Hawke Learned His Lessons | Eastern North Carolina Now

    Publisher's note: This article appeared on John Hood's daily column in the Carolina Journal, which, because of Author / Publisher Hood, is linked to the John Locke Foundation.

John Hood, president of the John Locke Foundation.
    RALEIGH  -  At the precise moment I heard that longtime Republican strategist Jack Hawke had finally lost his battle with cancer, I was editing a book chapter about the 1984 race for North Carolina's governor. It was a pivotal campaign in the state's political history, as the Democratic Party fractured and the Republican Party elected a man, Jim Martin, who would become the GOP's only two-term governor to date.

    That 1984 race was also a career-maker for Jack Hawke, who served as Martin's campaign manager and as chairman of the state GOP during most of Martin's tenure.

    Hawke didn't design the campaign's successful strategy. Then-Congressman Martin relied on his longtime consultant Brad Hays, brother Joe Martin, and mentor Bob Bradshaw for that. But Hawke was integral to the execution of the strategy, which sought to exploit divisions in the Democratic base while attaching Martin at the hip to the reelection bid of President Reagan.

    When reporters needed information or a quick quote on behalf of the campaign, they frequently got what they needed from Hawke. He was quick-witted and often witty. And he returned their calls.

    The 1984 campaign was hardly Hawke's first. After college in New Jersey, where he chaired the state's College Republicans, Hawke came to North Carolina in 1964 to attend Duke University's law school. Like so many other transplants, he decided to stay. In 1966, he managed Jim Gardner's surprising congressional victory over House Agriculture Committee Chairman Harold Cooley, who had represented eastern North Carolina in Washington for more than three decades.

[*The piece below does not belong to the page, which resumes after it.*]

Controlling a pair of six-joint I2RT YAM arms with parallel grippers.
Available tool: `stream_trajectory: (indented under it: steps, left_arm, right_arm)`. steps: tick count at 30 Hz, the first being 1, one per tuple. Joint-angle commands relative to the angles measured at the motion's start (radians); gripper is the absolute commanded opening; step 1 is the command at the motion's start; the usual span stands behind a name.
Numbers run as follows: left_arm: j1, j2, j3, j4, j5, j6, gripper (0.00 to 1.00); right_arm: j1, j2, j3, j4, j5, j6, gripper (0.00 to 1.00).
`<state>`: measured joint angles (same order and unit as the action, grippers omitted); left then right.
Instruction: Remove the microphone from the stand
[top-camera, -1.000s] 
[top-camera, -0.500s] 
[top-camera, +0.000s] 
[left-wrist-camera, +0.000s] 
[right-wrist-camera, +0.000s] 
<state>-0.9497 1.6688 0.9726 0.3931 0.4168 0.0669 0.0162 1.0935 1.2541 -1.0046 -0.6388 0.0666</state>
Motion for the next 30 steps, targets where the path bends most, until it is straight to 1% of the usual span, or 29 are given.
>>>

    In 1970, Jack Hawke learned a valuable political lesson, this time as a candidate. He was the Republican nominee for the 4th Congressional District against Democratic incumbent Nick Galifianakis. Knowing that Hawke would be sensitive about being a transplanted Yankee, the Galifianakis campaign ran a newspaper ad alleging that Hawke had resided in North Carolina for only four years.

    Hawke took the bait. He called a press conference, brandished the ad, and angrily accused the Galifianakis campaign of printing a lie  -  because Hawke had actually lived in North Carolina for six years. According to Galifianakis strategist Grady Jefferys, the Democrats knew that all along. They had tricked Hawke into calling more media attention to his "carpetbagger" status than their own ad could have done. The press conference "altered the dynamics of the race," Jefferys later wrote. Galifianakis won 52 percent of the vote.

    From this episode, Hawke learned not to snap at every piece of bait he saw  -  and not to get in the way when an opponent was self-destructing. Near the end of Jim Martin's first gubernatorial campaign, these lessons proved valuable.

    During the 1984 Democratic primary, several of Rufus Edmisten's rivals had not-so-subtly questioned his personal character. He had braced himself for similarly rough treatment from the Republicans. In late October, he received a copy of a letter on Martin campaign stationery that referred to Edmisten's alleged "boozing," "womanizing," and consorting with "gamblers and dopers."

    Just as Jack Hawke had done in 1970, Rufus Edmisten took the bait. He called a press conference on Oct. 24 and angrily disputed what he called Martin's "smut sheet." That guaranteed several rounds of statewide press coverage of the letter's allegations during the last few days of the 1984 campaign.

    As it happened, the Martin campaign hadn't tossed this particular bait. The fake letter was concocted by former Charlotte News reporter Max Veale, dismayed at being fired as Martin's press spokesman in July after being arrested for solicitation. His motive seems to have been to embarrass both candidates  -  Edmisten with the character attacks and Martin with the image of a dirty campaigner.

    But Hawke, Hays, and the Martin campaign didn't bite. They calmly but firmly denied all knowledge of the letter and then got out of Edmisten's way. Their strategy, Hawke explained, was "to make sure the message gets out that nobody is circulating that stuff except Rufus Edmisten."

    Lesson learned. North Carolina politics will be a lot less colorful without Jack Hawke thick in the middle of it, as he was for five decades. R.I.P.